═══ Available data

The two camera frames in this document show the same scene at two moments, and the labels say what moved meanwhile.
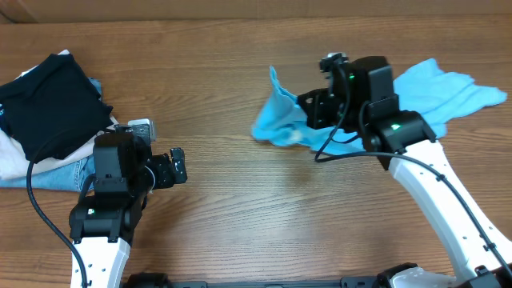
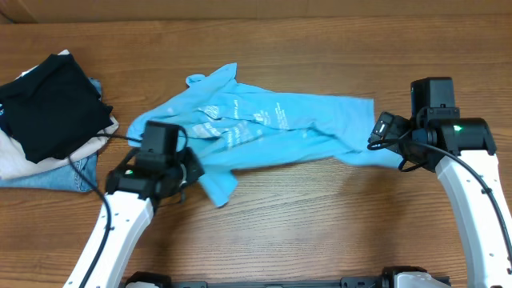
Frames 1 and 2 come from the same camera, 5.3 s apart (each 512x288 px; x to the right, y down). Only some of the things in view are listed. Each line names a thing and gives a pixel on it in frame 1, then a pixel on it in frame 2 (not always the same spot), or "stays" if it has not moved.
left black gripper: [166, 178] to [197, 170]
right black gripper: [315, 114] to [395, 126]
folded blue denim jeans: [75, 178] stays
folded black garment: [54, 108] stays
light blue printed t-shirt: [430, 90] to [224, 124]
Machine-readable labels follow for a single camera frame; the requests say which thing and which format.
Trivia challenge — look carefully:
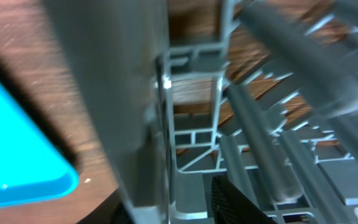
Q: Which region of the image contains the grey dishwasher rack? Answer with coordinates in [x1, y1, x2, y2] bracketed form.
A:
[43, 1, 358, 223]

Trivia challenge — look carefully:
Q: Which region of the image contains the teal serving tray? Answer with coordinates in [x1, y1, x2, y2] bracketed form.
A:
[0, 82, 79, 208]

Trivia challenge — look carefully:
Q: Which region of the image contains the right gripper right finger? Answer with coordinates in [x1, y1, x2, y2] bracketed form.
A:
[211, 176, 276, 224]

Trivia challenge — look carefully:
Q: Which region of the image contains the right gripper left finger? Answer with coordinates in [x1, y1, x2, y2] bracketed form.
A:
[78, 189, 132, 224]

══════
═══ Available data

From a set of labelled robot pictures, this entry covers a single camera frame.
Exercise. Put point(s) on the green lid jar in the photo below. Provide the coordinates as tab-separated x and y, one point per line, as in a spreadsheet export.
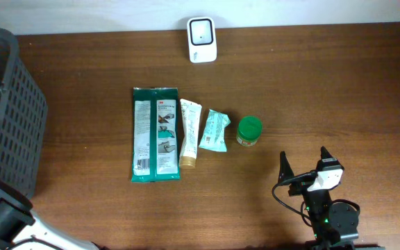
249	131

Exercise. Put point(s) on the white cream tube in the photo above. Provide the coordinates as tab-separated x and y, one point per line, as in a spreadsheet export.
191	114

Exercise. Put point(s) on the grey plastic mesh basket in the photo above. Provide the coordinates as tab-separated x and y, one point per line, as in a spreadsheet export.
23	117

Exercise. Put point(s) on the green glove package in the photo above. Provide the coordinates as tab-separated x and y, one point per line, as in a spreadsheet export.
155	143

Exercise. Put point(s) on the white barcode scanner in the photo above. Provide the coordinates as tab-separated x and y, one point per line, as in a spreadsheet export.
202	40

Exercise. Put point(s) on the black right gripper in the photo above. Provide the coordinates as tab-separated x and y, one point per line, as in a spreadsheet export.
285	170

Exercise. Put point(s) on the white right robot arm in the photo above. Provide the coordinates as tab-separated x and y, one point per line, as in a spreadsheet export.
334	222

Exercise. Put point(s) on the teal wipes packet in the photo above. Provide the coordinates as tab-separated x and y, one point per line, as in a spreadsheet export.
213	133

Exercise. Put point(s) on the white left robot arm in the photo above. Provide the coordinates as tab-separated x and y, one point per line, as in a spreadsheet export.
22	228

══════

Work instruction -> Where the word "with" occurs in a line of the records, copy that line.

Reply ->
Q: Which region of the image contains the grey dishwasher rack? Answer with coordinates in [x1, y1, x2, y2] bracketed form.
Q: Which region of the image contains the teal serving tray? Answer with coordinates in [x1, y1, x2, y2] bracketed form.
Q: Which region of the image contains the right gripper right finger? Answer with coordinates in [x1, y1, x2, y2] bracketed form.
Q: Which region of the image contains the right gripper left finger? Answer with coordinates in [x1, y1, x2, y2] bracketed form.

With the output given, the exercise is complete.